TASK DESCRIPTION: Line by line, retype the material below exactly, from its first line up to and including the one holding "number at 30".
[SUPPLIED DATA]
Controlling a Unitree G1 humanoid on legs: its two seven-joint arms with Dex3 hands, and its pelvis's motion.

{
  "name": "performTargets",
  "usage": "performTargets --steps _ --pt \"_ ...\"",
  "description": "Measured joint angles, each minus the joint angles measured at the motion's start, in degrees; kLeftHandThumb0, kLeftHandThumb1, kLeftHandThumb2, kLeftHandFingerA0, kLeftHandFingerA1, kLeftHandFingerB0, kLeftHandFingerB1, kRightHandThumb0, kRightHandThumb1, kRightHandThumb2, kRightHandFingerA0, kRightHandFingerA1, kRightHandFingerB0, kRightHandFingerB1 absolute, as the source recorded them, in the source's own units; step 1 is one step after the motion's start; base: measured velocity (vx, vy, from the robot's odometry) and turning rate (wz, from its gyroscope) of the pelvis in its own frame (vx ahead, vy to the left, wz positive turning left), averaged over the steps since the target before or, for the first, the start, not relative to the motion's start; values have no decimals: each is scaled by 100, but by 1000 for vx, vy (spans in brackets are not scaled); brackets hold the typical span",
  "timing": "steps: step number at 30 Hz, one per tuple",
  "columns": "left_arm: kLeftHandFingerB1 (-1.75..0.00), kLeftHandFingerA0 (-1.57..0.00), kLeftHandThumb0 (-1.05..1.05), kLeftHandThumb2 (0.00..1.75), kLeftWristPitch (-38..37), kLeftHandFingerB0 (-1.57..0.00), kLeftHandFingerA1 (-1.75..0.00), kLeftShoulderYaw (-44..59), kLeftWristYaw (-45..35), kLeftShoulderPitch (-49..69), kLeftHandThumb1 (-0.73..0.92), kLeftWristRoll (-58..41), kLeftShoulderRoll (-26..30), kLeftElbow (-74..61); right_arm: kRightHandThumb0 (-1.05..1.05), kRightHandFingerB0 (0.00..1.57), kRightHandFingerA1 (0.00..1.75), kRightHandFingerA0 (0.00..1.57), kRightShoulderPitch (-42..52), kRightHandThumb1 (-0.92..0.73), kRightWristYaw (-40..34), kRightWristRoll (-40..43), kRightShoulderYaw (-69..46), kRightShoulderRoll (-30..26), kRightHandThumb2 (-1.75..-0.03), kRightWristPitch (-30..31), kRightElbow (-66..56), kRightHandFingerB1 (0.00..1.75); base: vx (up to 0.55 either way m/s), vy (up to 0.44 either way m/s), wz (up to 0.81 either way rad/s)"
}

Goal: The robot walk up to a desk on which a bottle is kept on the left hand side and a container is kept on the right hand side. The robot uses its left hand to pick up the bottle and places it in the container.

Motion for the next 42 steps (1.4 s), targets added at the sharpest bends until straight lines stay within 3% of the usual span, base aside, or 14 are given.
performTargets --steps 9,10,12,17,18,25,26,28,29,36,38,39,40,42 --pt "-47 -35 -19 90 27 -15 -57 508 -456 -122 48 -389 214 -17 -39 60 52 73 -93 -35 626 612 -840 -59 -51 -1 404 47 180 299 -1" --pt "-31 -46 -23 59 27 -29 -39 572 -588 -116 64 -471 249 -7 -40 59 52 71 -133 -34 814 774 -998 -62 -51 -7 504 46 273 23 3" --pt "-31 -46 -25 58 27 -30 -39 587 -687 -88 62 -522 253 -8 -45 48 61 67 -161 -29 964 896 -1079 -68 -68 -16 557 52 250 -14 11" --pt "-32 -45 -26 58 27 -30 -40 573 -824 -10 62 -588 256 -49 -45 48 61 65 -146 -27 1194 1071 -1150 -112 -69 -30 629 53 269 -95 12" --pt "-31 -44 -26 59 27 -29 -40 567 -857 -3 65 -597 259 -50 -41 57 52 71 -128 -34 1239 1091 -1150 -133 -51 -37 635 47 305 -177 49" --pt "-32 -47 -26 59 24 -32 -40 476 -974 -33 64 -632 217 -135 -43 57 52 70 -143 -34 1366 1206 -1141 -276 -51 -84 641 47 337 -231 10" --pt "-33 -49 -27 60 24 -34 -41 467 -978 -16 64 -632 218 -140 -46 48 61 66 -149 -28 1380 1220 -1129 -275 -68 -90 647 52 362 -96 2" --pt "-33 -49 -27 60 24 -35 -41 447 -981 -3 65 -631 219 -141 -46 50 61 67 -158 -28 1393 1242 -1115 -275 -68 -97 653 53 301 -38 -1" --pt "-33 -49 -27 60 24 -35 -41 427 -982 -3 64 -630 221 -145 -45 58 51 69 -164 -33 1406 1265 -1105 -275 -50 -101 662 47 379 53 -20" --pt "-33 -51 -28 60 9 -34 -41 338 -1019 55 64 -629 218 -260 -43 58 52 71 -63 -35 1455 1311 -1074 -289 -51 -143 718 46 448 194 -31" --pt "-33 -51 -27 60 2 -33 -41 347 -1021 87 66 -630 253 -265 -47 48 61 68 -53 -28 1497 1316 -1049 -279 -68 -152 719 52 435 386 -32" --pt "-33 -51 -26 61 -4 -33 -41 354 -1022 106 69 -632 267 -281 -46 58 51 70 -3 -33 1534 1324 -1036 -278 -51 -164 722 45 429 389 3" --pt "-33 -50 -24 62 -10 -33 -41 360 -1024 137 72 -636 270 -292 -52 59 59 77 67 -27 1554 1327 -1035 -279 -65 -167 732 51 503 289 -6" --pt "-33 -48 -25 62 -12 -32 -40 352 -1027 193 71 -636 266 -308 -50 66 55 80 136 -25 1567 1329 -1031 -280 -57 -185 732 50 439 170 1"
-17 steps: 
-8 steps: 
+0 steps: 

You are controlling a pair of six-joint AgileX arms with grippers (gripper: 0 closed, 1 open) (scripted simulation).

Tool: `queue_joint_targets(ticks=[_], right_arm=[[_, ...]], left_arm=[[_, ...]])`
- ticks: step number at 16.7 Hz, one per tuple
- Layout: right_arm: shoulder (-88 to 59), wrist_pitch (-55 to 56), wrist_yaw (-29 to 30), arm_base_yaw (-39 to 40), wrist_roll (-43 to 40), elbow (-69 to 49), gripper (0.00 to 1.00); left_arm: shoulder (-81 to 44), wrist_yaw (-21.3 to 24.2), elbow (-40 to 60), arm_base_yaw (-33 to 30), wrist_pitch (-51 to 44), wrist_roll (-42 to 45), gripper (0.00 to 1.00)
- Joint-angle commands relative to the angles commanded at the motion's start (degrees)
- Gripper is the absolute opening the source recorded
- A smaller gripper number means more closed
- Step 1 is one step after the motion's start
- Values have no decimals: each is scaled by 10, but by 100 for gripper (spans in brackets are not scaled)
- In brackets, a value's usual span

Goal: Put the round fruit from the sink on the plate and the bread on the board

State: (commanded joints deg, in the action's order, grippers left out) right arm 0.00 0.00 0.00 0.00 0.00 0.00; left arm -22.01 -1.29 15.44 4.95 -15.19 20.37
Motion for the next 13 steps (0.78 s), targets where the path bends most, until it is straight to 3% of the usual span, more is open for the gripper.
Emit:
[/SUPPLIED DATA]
RESPONSE:
Controlling a Unitree G1 humanoid on legs: its two seven-joint arms with Dex3 hands, and its pelvis's motion.

{
  "name": "performTargets",
  "usage": "performTargets --steps _ --pt \"_ ...\"",
  "description": "Measured joint angles, each minus the joint angles measured at the motion's start, in degrees; kLeftHandThumb0, kLeftHandThumb1, kLeftHandThumb2, kLeftHandFingerA0, kLeftHandFingerA1, kLeftHandFingerB0, kLeftHandFingerB1, kRightHandThumb0, kRightHandThumb1, kRightHandThumb2, kRightHandFingerA0, kRightHandFingerA1, kRightHandFingerB0, kRightHandFingerB1 absolute, as the source recorded them, in the source's own units; step 1 is one step after the motion's start; base: measured velocity (vx, vy, from the robot's odometry) and turning rate (wz, from its gyroscope) of the pelvis in its own frame (vx ahead, vy to the left, wz positive turning left), averaged over the steps since the target before or, for the first, the start, not relative to the motion's start; values have no decimals: each is scaled by 100, but by 1000 for vx, vy (spans in brackets are not scaled); brackets hold the typical span",
  "timing": "steps: step number at 30 Hz, one per tuple",

No further work remains on the exercise.